When the police are smart, the thieves become smarter. Hence technological defence needs periodical up gradation with smarter encryption technology, stricter malware detection against malicious contents like spams, viruses and phishing materials as well as proper training to medical professionals in handling and authenticating calls along with finally using better reliable passwords for authentication. There is a need for a periodical review by cyber-security experts wherein organizations are advised and mentored periodically to richly invest their time in malware engineering and cyber-security related challenges.
Healthcare analytics with a more value based approach must be incorporated as Big Data Analytics and Population Health Management models serve our long term purpose. PHM focusing on important and critical solutions like data warehousing measurement systems, data content systems and Organizational Deployment systems gives a clear balance between clinical and business solutions using Business Intelligence ( BI ) tools. Data analytics and applications for patient healthcare services are the major technical tools needed for this industry to be more robust and professionally dynamic.

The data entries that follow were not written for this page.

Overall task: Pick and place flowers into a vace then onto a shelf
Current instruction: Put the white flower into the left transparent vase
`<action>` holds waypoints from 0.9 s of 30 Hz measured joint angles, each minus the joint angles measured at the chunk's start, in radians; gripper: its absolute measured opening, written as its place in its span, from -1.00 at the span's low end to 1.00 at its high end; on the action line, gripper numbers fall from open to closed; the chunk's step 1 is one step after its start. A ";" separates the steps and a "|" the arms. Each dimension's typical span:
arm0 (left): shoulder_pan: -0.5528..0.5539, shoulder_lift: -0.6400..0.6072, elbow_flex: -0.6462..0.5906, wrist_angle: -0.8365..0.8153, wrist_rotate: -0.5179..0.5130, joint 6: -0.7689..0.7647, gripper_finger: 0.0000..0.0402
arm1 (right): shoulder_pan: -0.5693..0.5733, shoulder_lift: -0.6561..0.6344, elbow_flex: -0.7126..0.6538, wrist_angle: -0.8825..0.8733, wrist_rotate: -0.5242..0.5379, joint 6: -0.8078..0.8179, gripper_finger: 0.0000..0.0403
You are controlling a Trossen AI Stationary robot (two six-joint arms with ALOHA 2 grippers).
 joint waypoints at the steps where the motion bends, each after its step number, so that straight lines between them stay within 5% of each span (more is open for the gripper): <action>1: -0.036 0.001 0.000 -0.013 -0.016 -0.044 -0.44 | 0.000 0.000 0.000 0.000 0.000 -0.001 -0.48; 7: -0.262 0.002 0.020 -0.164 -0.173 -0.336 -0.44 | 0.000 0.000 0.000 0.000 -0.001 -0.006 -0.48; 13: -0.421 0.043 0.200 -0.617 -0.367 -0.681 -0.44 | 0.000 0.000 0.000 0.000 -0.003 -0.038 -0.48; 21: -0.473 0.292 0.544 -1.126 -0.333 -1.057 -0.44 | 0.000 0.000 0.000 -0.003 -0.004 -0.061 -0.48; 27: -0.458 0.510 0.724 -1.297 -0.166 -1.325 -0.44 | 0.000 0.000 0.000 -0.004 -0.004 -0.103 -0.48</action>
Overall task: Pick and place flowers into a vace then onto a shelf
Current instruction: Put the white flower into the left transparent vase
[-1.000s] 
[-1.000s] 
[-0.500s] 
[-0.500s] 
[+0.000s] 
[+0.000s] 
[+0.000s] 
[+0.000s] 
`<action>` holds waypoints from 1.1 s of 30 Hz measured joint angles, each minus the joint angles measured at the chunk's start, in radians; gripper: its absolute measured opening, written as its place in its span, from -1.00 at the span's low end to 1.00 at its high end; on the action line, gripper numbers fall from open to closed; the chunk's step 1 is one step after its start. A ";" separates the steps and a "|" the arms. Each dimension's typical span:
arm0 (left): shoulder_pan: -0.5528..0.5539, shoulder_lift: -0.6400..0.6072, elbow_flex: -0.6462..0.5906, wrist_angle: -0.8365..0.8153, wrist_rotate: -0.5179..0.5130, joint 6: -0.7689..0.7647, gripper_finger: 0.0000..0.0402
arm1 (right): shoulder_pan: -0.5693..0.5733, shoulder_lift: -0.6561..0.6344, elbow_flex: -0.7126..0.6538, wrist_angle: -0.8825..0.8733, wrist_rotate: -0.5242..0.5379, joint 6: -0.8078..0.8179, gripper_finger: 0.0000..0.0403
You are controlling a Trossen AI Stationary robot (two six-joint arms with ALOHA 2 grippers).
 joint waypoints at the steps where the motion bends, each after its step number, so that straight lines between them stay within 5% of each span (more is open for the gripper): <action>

Let us not wait for the worst to return as better preparedness against such cyber-attacks would make us more efficient and dynamic in ensuring reliable services to the patient fraternity and help the healthcare professionals with a foolproof plan from such severe devastating attacks.
One cannot wipe out this epidemic in one go but slow, calculative and smarter technical solutions will definitely ensure a more secure network of well protected database of Protected Health Information (PHI).